## Records for processing
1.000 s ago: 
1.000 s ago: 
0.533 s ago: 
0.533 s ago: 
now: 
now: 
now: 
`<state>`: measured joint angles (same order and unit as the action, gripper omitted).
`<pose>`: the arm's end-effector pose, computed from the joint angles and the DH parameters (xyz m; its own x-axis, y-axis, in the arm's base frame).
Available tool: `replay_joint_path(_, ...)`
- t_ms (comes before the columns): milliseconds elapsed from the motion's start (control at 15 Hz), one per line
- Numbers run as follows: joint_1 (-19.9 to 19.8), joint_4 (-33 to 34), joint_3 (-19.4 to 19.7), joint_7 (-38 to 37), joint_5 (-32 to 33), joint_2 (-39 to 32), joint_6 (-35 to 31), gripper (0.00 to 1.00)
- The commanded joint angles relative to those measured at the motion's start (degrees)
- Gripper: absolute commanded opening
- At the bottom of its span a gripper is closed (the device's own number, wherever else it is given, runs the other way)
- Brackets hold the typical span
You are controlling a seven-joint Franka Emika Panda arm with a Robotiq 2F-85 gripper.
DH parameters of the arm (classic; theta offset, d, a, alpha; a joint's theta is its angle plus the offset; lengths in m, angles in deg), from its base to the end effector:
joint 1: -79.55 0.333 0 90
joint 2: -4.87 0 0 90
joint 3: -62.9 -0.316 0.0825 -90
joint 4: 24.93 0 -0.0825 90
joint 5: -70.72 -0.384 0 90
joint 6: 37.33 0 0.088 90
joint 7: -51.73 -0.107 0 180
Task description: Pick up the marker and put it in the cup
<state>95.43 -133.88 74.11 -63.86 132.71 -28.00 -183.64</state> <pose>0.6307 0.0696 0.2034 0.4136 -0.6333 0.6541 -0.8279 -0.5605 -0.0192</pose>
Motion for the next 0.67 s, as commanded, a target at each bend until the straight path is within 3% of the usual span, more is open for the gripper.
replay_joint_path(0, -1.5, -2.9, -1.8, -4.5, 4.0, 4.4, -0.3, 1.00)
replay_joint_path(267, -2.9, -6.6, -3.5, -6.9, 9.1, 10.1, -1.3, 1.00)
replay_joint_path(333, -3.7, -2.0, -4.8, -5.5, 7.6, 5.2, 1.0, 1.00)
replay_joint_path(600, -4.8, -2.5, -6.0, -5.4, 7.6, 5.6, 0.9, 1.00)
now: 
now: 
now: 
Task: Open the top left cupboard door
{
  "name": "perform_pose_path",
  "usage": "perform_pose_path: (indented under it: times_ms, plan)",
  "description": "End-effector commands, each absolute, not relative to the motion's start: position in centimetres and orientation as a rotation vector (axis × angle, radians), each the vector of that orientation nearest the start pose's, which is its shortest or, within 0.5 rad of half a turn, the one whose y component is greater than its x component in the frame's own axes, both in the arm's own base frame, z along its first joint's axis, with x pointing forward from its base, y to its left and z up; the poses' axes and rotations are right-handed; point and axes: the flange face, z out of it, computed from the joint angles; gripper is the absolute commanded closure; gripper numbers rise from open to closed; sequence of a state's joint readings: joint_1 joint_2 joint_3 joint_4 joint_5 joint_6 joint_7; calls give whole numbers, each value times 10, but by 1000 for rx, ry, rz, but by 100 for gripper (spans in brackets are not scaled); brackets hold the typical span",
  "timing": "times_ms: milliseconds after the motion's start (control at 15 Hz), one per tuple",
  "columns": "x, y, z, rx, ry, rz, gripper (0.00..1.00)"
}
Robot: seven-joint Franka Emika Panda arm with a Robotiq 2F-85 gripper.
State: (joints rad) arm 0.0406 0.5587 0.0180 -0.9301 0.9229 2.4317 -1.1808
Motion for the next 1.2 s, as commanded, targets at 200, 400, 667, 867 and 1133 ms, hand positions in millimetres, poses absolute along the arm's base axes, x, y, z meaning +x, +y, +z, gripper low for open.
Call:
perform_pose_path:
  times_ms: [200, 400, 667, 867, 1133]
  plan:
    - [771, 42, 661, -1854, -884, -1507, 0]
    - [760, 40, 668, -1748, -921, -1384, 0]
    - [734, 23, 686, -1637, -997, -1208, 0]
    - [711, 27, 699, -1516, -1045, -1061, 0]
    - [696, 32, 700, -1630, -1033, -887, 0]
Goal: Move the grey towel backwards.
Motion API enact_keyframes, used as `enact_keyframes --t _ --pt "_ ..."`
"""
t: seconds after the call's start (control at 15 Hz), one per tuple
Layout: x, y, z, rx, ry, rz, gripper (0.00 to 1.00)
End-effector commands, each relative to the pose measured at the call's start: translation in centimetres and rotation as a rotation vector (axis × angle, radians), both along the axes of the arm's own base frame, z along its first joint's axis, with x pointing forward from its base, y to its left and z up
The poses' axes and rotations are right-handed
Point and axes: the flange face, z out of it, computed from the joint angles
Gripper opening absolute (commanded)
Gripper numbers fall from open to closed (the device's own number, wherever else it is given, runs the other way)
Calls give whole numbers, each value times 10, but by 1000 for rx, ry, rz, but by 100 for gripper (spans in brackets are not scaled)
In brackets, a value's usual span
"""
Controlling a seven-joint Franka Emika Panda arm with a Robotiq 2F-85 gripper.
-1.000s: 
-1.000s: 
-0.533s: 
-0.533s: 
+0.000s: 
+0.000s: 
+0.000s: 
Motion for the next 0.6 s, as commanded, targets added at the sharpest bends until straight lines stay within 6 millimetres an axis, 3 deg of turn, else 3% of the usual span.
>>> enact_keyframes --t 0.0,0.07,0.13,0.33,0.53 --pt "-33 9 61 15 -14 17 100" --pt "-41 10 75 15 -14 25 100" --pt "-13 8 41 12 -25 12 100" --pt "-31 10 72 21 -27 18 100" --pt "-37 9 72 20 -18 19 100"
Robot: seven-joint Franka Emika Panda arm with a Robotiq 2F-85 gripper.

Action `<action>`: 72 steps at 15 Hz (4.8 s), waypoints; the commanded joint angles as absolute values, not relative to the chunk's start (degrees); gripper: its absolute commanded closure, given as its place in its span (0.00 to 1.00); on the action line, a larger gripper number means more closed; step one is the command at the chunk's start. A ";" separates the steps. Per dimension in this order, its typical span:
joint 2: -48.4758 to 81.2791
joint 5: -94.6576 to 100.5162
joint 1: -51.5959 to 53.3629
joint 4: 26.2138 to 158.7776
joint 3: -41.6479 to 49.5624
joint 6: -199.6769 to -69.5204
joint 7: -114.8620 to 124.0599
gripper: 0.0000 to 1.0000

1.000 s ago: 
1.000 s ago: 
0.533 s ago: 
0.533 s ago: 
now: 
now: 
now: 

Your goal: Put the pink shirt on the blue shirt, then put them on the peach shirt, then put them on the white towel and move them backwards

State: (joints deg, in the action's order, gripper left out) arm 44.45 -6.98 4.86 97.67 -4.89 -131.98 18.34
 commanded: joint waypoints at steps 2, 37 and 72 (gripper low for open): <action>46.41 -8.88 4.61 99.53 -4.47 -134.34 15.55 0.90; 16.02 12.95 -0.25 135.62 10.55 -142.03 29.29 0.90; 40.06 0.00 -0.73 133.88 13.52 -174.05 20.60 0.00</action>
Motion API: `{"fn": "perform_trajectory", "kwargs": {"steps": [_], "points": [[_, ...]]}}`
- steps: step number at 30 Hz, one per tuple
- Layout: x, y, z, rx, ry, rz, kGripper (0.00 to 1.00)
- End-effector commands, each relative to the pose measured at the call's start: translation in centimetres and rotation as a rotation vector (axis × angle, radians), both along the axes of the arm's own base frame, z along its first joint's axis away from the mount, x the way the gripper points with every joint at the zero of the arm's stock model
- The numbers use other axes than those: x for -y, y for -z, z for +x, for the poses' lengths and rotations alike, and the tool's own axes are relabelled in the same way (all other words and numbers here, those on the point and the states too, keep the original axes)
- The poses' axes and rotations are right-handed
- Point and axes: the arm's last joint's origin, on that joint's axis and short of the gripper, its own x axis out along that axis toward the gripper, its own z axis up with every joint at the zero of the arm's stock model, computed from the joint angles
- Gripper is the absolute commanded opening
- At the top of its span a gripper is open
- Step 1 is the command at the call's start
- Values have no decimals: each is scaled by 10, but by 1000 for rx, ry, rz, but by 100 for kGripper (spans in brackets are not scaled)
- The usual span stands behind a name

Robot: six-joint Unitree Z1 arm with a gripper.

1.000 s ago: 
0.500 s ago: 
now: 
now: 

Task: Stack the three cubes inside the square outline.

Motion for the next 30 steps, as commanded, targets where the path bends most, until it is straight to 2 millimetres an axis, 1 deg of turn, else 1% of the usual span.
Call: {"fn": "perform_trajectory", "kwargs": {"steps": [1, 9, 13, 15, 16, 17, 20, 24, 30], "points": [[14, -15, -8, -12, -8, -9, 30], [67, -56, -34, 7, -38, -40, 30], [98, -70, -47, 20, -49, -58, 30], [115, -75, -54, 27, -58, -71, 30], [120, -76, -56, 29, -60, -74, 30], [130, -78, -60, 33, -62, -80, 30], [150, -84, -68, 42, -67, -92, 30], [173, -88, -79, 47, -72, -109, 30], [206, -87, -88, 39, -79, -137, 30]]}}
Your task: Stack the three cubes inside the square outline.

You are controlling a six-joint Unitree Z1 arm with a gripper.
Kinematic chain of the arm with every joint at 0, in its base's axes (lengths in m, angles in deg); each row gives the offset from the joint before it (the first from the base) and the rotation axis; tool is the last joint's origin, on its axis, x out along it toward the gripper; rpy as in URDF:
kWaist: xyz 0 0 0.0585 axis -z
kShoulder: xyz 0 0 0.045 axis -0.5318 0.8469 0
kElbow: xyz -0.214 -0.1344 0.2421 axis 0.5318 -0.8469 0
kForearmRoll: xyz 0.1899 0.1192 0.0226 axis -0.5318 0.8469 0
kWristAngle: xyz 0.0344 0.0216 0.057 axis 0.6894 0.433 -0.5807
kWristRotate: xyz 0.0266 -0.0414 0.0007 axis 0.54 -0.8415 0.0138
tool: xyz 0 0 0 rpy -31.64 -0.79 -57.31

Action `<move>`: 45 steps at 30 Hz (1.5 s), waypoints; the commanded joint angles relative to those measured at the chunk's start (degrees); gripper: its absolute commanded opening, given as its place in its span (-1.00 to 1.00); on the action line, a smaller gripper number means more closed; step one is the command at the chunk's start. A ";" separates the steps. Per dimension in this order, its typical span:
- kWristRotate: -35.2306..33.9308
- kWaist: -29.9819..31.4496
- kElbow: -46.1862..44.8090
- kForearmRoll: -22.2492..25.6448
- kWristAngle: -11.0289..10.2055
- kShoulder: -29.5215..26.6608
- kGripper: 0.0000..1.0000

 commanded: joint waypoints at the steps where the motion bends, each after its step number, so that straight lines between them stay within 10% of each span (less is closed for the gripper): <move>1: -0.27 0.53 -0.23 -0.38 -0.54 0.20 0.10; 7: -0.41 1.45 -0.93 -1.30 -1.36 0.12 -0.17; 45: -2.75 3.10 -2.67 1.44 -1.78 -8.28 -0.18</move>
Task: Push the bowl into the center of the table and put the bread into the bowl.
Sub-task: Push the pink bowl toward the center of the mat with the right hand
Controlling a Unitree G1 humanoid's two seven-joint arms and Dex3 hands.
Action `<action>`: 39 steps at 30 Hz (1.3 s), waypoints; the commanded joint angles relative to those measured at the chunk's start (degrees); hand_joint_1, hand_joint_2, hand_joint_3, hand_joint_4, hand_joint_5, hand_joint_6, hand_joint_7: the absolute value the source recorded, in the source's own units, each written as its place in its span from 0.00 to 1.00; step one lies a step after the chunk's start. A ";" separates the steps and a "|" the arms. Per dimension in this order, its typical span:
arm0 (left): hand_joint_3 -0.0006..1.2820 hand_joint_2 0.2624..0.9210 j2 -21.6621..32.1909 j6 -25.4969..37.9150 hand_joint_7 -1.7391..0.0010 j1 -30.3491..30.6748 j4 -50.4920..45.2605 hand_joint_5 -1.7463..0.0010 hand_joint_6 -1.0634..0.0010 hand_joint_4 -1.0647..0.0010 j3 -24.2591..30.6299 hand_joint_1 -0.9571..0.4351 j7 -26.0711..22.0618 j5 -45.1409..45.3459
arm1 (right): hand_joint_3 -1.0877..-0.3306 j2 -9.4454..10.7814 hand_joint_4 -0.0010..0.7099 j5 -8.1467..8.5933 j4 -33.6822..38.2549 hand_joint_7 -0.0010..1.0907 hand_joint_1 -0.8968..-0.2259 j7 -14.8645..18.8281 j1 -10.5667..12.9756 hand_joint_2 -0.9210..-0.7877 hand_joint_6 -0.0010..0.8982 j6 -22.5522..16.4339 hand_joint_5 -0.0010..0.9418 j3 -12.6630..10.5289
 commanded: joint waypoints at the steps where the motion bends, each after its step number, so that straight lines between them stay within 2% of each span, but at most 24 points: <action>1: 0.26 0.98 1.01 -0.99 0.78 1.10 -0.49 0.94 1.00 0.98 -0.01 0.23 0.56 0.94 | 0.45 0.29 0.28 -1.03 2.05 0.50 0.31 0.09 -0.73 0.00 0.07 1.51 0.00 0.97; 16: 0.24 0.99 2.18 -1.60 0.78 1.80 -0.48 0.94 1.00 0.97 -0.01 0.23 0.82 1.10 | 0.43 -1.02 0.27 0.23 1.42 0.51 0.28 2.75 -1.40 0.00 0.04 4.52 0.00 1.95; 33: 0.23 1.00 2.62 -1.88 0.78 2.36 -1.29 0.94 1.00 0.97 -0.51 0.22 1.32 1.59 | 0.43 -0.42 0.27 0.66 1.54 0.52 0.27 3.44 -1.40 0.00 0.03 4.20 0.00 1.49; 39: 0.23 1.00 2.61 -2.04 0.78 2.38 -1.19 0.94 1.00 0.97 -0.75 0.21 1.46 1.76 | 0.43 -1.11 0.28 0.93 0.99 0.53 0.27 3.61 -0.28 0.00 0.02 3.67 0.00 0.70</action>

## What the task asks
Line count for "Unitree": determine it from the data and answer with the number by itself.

## Task answer
3